The ASW 24 was moderately successful in competitions. It won a single World Championship in 2001, fourteen years after its market launch. Like the contemporary LS7, the ASW 24 overstretched the technology available at the time: it has excellent performance in the cruise but less so in the slow flight range. The higher-than-usual thermalling speed revealed itself a disadvantage in the typical competition gaggles, and its performance degrades somewhat when subject to turbulence, rain or wing contamination. However, the addition of winglets and a change to the outer wing leading edge, making it slightly blunter (both of which have been applied to many earlier ASW 24s), improved these characteristics significantly.

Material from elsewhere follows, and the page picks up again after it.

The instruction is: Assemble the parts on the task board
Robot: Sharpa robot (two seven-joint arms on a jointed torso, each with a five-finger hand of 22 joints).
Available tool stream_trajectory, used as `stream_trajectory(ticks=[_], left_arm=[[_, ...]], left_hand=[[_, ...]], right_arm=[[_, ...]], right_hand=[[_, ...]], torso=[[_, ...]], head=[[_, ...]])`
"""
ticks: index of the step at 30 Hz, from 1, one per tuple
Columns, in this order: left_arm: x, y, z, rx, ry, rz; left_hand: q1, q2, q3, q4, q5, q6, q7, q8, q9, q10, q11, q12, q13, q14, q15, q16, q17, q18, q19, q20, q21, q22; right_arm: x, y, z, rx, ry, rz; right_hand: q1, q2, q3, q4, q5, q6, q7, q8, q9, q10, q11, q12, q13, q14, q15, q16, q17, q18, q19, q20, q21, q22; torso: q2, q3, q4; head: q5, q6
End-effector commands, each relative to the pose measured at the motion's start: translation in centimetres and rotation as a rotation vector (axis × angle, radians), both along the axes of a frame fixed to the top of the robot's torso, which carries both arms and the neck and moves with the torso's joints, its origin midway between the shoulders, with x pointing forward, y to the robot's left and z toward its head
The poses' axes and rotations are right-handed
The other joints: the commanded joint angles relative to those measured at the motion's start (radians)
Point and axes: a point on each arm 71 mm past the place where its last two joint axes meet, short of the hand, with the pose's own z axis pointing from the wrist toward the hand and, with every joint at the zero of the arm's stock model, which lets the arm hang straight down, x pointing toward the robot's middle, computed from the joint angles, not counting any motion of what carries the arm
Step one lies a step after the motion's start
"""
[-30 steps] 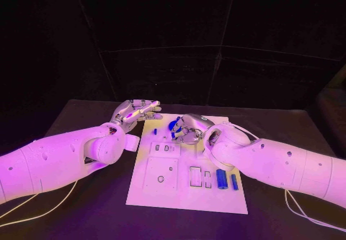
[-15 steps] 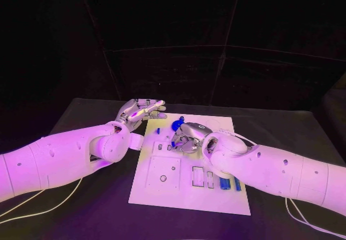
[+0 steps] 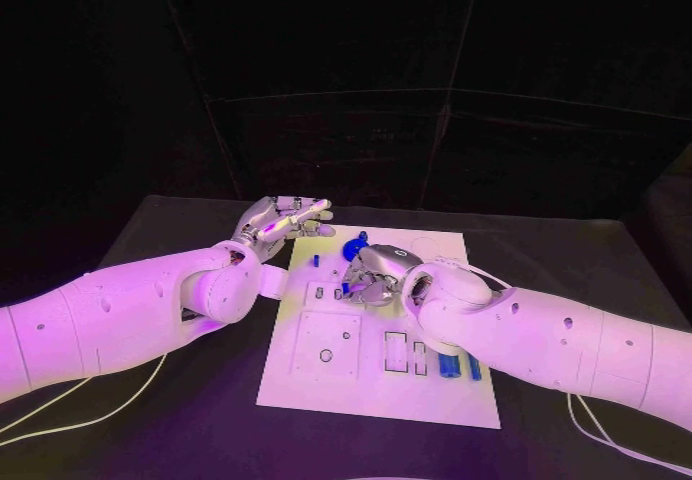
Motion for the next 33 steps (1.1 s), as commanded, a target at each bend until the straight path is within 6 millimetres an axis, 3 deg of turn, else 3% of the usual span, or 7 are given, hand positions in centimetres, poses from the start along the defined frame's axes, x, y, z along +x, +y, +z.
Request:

Third-party winglets available in the U.S. market, one of which is approved by the factory, brought the ASW 24 fully up to parity with its competitors. One unintended bonus of the design of the spar and use of aramid fibre in the wing is the wing profile is unusually stable over time. ASW 24s that are 25+ years old still have excellent airfoil profile integrity.

According to World Champion Sarah Steinberg, it needs to be always proactively flown in thermals, thus imposing a higher workload upon the pilot. Notwithstanding, the aesthetically pleasing ASW 24 is a comfortable, safe and pleasant sailplane with high cross-country performance that remains competitive up to national championship level in most countries.

The fuselage of the ASW 24 was the basis, with small modifications, for the subsequent ASW 27, ASW 28 and ASG 29. It was superseded in production by the ASW 28.

==Variants==
- The ASW 24B of 1993 introduced winglets and a slightly revised airfoil that were partially successful in addressing the handling and performance issues.
- The ASW 24E is a nominally self-launching variant employing a Rotax 275 engine and a propeller mounted on a retractable pylon. The engine installation is peculiar for its small size and power, more typical of a turbo, and for its manual start with a pilot-operated ripcord.